=== About this exercise ===
Because the images are not wanted, restate every line below word for word without them.

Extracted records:
· · · · ·
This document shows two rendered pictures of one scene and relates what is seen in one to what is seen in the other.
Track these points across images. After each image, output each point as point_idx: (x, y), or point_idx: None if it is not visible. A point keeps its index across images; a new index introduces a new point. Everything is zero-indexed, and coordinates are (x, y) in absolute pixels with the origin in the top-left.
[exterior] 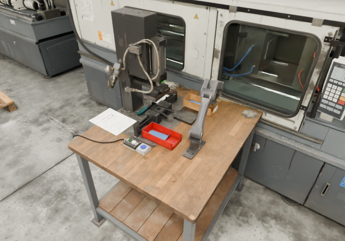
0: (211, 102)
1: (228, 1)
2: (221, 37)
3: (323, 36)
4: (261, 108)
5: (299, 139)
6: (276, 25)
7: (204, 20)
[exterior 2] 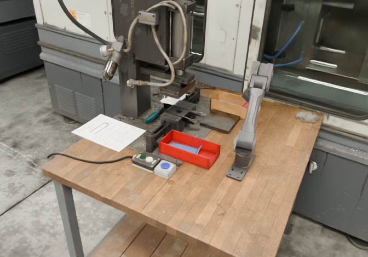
· · · · ·
=== Task solution ===
This document shows two rendered pictures of one scene and relates what is seen in one to what is seen in the other.
Track these points across images. After each image, output each point as point_idx: (x, y), or point_idx: None if it is not visible. A point keeps its index across images; a new index introduces a new point. Everything is zero-indexed, and coordinates are (x, y) in absolute pixels with the origin in the top-left.
[exterior] 
0: (211, 102)
1: (228, 1)
2: (221, 37)
3: (323, 36)
4: (261, 108)
5: (299, 139)
6: (276, 25)
7: (204, 20)
[exterior 2] 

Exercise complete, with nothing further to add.